Tax farmers were, however, at least more honest than modern tax collectors. Tax farmers knew who their customers were -- governments or other coercively funded organizations. Like any other collection agency their customers were the creditors, not the debtors. They never propounded the pathetic mythology of some modern government tax collectors that their quite involuntary debtors, rather than their respective governments, are their "customers".

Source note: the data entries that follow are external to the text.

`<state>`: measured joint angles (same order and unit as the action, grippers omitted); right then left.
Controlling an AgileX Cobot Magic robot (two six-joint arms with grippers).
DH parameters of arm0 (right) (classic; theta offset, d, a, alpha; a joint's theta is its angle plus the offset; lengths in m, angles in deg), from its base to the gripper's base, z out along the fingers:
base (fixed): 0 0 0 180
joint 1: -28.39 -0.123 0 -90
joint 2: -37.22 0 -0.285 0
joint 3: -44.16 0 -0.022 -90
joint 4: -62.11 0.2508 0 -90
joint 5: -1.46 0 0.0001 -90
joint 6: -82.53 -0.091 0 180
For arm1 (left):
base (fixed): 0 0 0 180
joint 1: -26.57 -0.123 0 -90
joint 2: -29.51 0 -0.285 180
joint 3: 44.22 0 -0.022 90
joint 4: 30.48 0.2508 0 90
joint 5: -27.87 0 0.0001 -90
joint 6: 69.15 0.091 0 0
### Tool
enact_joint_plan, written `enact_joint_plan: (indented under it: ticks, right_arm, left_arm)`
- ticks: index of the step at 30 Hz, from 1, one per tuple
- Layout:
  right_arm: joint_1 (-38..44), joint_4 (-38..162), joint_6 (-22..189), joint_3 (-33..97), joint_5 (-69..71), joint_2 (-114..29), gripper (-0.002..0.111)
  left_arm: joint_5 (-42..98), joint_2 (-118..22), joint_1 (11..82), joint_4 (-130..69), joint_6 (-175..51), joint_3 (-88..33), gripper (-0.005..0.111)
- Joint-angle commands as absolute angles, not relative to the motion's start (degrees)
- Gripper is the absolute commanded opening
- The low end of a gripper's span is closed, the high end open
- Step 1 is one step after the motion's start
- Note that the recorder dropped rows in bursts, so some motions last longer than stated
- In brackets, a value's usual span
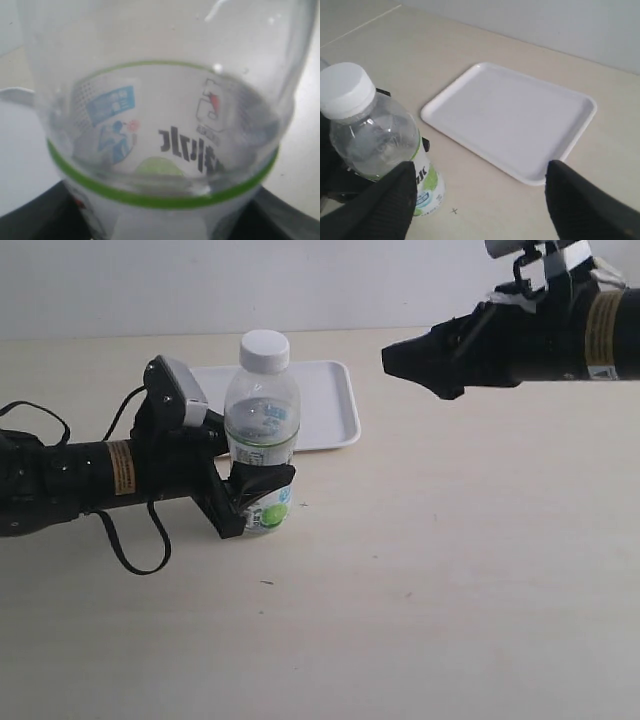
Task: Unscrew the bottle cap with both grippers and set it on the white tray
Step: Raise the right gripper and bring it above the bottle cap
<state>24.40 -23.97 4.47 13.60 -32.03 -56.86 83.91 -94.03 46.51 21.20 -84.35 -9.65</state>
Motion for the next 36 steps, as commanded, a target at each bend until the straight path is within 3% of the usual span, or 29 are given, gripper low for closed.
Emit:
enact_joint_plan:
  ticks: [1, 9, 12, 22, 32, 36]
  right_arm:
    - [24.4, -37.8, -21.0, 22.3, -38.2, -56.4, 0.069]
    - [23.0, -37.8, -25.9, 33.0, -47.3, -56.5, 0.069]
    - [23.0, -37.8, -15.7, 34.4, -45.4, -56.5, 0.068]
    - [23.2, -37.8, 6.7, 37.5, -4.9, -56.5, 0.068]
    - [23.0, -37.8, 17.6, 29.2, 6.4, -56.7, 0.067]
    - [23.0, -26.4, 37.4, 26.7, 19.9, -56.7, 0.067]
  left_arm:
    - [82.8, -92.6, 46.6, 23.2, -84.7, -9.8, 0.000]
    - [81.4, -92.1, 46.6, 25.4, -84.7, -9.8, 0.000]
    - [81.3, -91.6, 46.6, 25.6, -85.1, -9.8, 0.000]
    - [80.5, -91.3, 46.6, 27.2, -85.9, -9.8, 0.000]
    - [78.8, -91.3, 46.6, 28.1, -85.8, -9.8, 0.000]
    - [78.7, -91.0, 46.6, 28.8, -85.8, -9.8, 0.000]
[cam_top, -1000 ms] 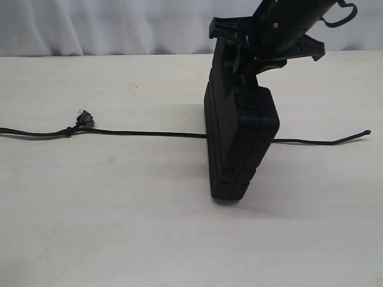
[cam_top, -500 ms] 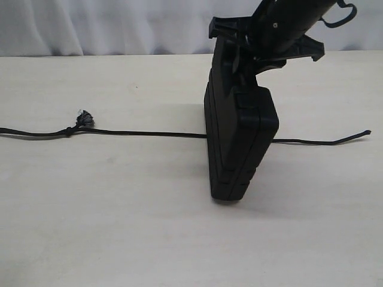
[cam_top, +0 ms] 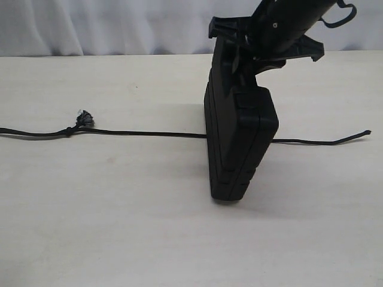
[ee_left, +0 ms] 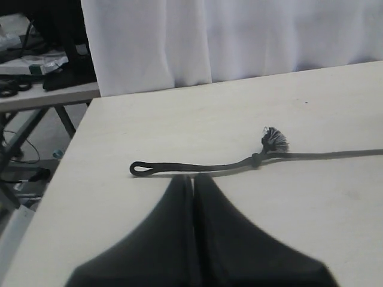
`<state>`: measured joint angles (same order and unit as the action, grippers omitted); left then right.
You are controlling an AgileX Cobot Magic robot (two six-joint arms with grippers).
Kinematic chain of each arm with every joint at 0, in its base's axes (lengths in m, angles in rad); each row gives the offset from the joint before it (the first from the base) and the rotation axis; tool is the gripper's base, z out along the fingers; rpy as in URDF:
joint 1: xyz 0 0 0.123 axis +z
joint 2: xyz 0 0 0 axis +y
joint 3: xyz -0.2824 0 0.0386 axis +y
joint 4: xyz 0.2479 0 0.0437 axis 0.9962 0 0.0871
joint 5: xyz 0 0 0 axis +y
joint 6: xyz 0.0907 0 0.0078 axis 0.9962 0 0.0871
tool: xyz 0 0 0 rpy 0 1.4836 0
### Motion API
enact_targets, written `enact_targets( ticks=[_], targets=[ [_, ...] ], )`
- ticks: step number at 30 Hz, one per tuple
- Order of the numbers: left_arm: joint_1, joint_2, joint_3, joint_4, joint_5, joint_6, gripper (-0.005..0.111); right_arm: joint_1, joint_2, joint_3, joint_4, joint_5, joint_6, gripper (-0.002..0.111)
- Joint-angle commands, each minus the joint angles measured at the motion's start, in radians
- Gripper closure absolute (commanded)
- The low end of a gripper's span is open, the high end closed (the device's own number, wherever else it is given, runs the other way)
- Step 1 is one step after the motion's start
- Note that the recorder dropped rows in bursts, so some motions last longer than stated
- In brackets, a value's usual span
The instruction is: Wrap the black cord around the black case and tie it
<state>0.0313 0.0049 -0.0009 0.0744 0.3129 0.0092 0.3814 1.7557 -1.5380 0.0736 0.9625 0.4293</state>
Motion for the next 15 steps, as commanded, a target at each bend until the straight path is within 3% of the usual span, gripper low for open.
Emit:
enact_targets(
  ticks=[1,6,10,12,15],
  targets=[
    [-0.01,-0.005,0.001,0.097,-0.106,0.041,0.107,-0.006,0.007,-0.001,0.023,-0.014,0.001,0.104],
    [-0.01,-0.005,0.001,-0.052,-0.45,0.037,0.107,-0.006,0.007,-0.001,0.023,-0.016,0.003,0.104],
    [-0.01,-0.005,0.001,-0.08,-0.761,0.021,0.107,-0.006,0.007,-0.001,0.023,-0.016,0.004,0.104],
    [-0.01,-0.005,0.001,-0.08,-0.899,-0.168,0.107,-0.006,0.007,-0.001,0.023,-0.016,0.004,0.104],
    [-0.01,-0.005,0.001,-0.074,-0.962,-0.452,0.107,-0.006,0.007,-0.001,0.023,-0.016,0.004,0.104]
  ],
)
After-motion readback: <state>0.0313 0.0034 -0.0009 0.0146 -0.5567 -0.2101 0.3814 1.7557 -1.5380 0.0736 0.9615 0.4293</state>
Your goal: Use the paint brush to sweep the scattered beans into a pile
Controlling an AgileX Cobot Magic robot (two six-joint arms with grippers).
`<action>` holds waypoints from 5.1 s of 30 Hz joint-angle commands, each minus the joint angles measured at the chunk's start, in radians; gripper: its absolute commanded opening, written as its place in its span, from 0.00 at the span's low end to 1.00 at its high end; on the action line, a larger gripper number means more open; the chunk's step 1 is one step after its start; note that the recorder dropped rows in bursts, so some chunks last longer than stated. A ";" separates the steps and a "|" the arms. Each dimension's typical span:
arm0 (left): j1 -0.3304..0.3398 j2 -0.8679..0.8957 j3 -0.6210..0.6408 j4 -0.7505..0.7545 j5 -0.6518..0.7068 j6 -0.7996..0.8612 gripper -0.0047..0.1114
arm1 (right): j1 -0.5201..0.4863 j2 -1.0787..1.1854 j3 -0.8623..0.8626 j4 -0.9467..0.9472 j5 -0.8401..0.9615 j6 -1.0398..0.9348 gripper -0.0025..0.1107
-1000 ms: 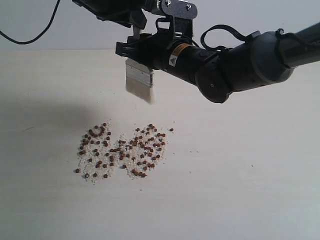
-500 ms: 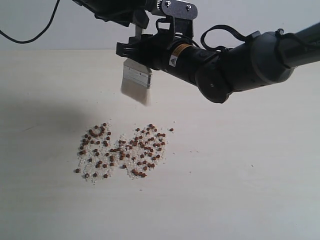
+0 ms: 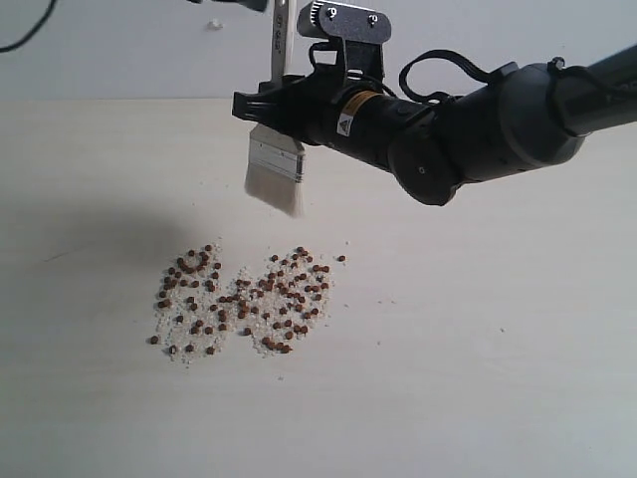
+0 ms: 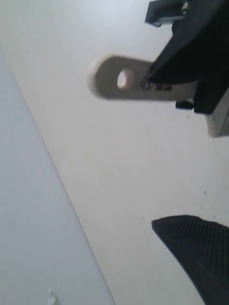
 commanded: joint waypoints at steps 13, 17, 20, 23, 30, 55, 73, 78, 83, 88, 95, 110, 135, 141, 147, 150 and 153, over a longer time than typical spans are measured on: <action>0.124 -0.129 0.210 -0.033 -0.022 0.059 0.50 | -0.021 -0.287 -0.005 -0.148 0.274 -0.135 0.02; 0.124 -0.202 0.335 -0.075 -0.083 0.059 0.31 | -0.046 -0.399 0.010 -0.168 0.394 -0.148 0.02; 0.124 -0.270 0.447 -0.097 -0.159 0.059 0.14 | -0.052 -0.503 0.059 -0.173 0.396 -0.205 0.02; 0.124 -0.345 0.587 -0.117 -0.267 0.059 0.04 | -0.052 -0.600 0.117 -0.173 0.396 -0.263 0.02; 0.124 -0.561 0.904 -0.146 -0.548 0.053 0.04 | -0.052 -0.779 0.214 -0.164 0.444 -0.339 0.02; 0.124 -1.556 1.738 -0.238 -0.974 -0.154 0.04 | -0.049 -0.914 0.346 -0.164 0.576 -0.342 0.02; 0.124 -1.581 1.738 -0.211 -0.899 -0.157 0.04 | -0.049 -0.914 0.345 -0.168 0.554 -0.405 0.02; 0.124 -1.581 1.738 -0.211 -0.899 -0.155 0.04 | -0.049 -0.897 0.345 -0.494 0.537 -0.319 0.02; 0.124 -1.581 1.738 -0.211 -0.899 -0.155 0.04 | -0.049 -0.865 0.342 -1.201 0.565 0.432 0.02; 0.124 -1.581 1.738 -0.211 -0.899 -0.155 0.04 | -0.049 -0.863 0.342 -1.131 0.749 0.437 0.02; 0.124 -1.581 1.738 -0.211 -0.899 -0.155 0.04 | -0.049 -0.863 0.363 -0.368 0.537 -0.470 0.02; 0.124 -1.581 1.738 -0.211 -0.899 -0.155 0.04 | -0.049 -0.863 0.671 0.701 -0.179 -1.534 0.02; 0.124 -1.581 1.738 -0.211 -0.897 -0.155 0.04 | -0.049 -0.949 0.674 0.709 0.261 -1.306 0.02; 0.124 -1.581 1.738 -0.211 -0.897 -0.155 0.04 | -0.049 -0.949 0.672 0.621 0.207 -1.193 0.02; 0.124 -1.585 1.738 -0.211 -0.896 -0.155 0.04 | -0.049 -0.949 0.672 0.518 0.203 -1.104 0.02; 0.141 -1.623 1.738 -0.211 -0.888 -0.155 0.04 | -0.049 -0.949 0.672 0.515 0.203 -1.105 0.02; 0.175 -1.668 1.738 -0.211 -0.883 -0.155 0.04 | -0.049 -0.949 0.672 0.515 0.203 -1.105 0.02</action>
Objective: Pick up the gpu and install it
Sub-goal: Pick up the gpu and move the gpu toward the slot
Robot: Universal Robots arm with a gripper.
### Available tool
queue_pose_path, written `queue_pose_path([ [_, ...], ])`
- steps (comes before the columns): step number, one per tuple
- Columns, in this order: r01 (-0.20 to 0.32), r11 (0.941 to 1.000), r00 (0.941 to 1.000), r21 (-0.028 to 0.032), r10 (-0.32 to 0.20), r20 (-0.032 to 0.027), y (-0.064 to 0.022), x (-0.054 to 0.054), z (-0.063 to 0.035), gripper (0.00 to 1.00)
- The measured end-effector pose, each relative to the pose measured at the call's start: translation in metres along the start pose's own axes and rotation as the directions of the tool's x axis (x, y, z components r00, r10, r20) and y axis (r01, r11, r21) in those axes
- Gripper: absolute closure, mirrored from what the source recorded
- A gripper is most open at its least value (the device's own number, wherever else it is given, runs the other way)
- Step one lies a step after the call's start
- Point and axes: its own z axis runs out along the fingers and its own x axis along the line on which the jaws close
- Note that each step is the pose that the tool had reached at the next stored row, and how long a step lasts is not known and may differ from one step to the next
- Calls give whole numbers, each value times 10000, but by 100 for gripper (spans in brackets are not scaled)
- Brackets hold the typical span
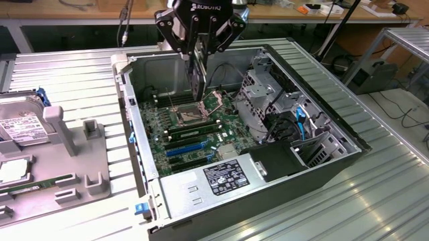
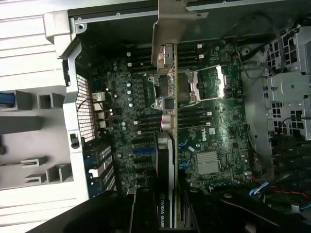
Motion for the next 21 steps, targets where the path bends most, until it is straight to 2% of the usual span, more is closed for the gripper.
queue_pose_path([
  [6, 0, 10000, 10000, 0, 0, 0, 15, -118, 3, 73],
  [11, 0, 10000, 10000, 0, 0, 0, 42, -333, 9, 73],
  [13, 0, 10000, 10000, 0, 0, 0, 48, -383, 11, 73],
  [19, 0, 10000, 10000, 0, 0, -1, 82, -655, 19, 73],
  [21, 0, 10000, 10000, 1, 0, 0, 83, -662, 19, 73],
])
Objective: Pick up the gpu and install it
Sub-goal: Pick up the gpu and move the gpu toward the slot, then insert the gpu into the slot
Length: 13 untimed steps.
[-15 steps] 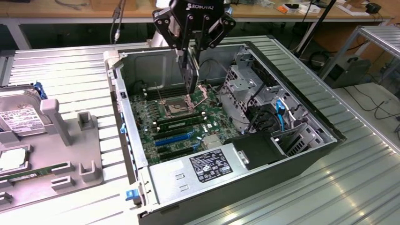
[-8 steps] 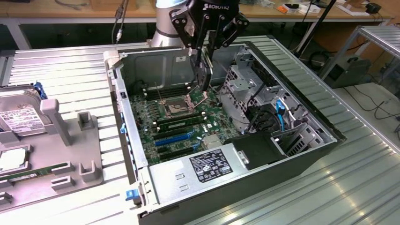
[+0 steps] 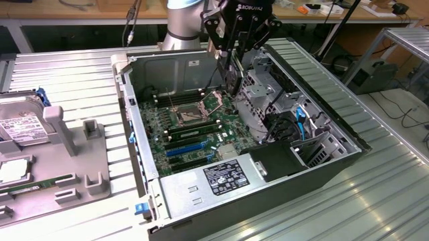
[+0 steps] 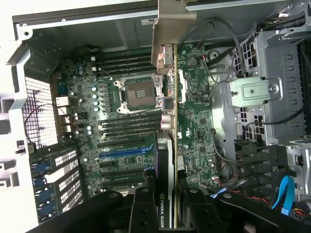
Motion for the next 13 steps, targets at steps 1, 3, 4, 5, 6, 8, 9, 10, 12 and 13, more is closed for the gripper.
queue_pose_path([
  [1, 0, 10000, 10000, -1, 0, 0, 0, 0, 1, 73],
  [3, 0, 10000, 10000, -1, 0, 0, 0, 0, 0, 73],
  [4, 0, 10000, 10000, 0, 0, 0, 0, 0, 0, 73],
  [5, 0, 10000, 10000, -1, 0, 0, 0, 0, 0, 73],
  [6, 0, 10000, 10000, 0, 0, 0, 0, 0, 0, 73],
  [8, 0, 10000, 10000, 0, 0, 0, 0, 0, 0, 73],
  [9, 1, 10000, 10000, 0, -1, 0, 0, 0, 0, 73],
  [10, 4, 10000, 10000, -1, -4, 0, 0, 0, 0, 73],
  [12, 8, 10000, 10000, 0, -8, -1, 0, 0, 0, 73],
  [13, 13, 10000, 10000, 0, -13, -1, 0, 0, 0, 73],
])
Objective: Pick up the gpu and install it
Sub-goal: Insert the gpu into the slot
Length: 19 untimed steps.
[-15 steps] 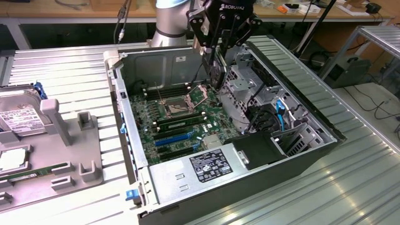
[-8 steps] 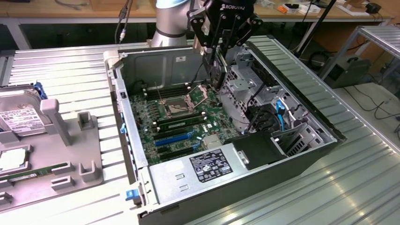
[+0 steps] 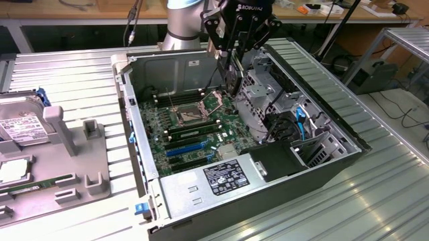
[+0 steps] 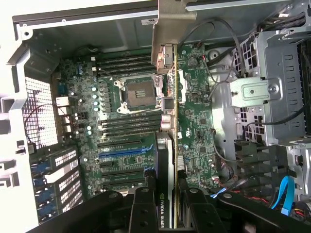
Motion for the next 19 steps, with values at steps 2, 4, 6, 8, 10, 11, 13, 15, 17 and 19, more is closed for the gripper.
queue_pose_path([
  [2, 39, 10000, 10000, -1, -39, -1, 0, 0, 0, 73],
  [4, 87, 10000, 10000, -2, -87, -3, 0, 0, 0, 73],
  [6, 142, 9999, 9999, -3, -142, -6, 0, 0, 0, 73],
  [8, 190, 9998, 9998, -5, -190, -7, 0, 0, 0, 73],
  [10, 190, 9998, 9998, -5, -190, -8, 0, 0, 0, 73],
  [11, 191, 9998, 9998, -5, -191, -8, 0, 0, 0, 73],
  [13, 198, 9998, 9998, -5, -198, -8, 0, 0, 0, 73],
  [15, 227, 9997, 9997, -5, -227, -9, 0, 0, 0, 73],
  [17, 271, 9996, 9996, -7, -271, -11, 0, 0, 0, 73],
  [19, 340, 9994, 9994, -9, -340, -14, 0, 0, 0, 73],
])
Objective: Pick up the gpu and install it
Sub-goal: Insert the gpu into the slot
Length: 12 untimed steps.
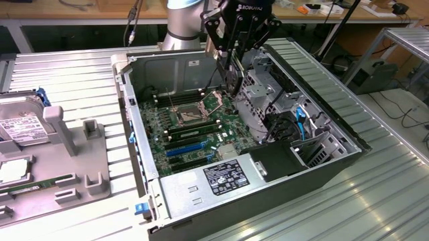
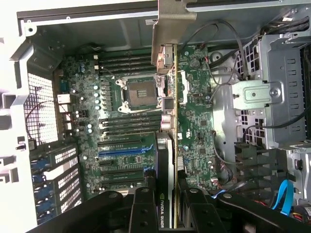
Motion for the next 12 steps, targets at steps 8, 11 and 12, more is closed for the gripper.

It is not well understood by Romanist moderns that monarchy was based, not primarily on Burkean romantic worship or the divine right of kings, but rather on the political property rights of an individual and his heirs. The laws of inheritance for a monarch were usually the same as those for land. Furthermore, at most places and times the monarch did not have a monopoly of political power, but rather by prescription or grant many other entities -- nobles, burghers, and corporations chief among these -- also held political property rights. Modern "titles" are the shell of a system that once involved extensive political property rights. As I described in my paper "Jurisdiction as Property", the most basic aspects of the medieval and Renaissance English legal system -- from which much of the modern writs, common law, and constitutions of England, Commonwealth and United States legal systems are derived -- were the laws that defined the rights and trespasses involving political property.

After a long lapse from the records of history, the Roman corporate form reanimated in the form both of independent cities -- municipal corporations that gave rise to republics -- and in forms like the Genovese maone and similar organizations in other late medieval Italian republics. The maone issued securities that acted much like stock shares, effectively paying dividends, although technically they were treated as debt instruments rather than ownership shares. They engaged in colonial conquests and administration, tax farming, or other subsets of governmental functions. A fuller account of the maone and their role in originating the modern corporation can be found here.

Sir Francis Drake, commander of joint-stock navies.

There is also a long history of armed forces for profit -- of mercenaries, private escorts, privateering, and sheer piracy. The main colonial companies, such as the East and West India companies of Britain, the Netherlands, and other colonial powers, deployed their own naval forces to protect their own fleets and on occasion to attack rival shipping. Among the first English joint-stock corporations were the temporary joint-stock companies set up by Drake and Hawkins to trade with the Spanish colonies (from the Spanish point of view to smuggle) and raid the Spanish gold and silver fleets.

Despite their profit motive, which put a premium on trading and raiding rather than defense, these private navies also successfully defended England. The battle of against the Spanish Armada was won, not by the Royal Navy (which did not yet exist), but by the joint-stock naval corporations of Drake and Hawkins. Drake's circumnavigation of the globe in 1577-80 was also funded by a joint-stock company created for the purpose. The profits came from trading/smuggling and privateering against the Spanish Main.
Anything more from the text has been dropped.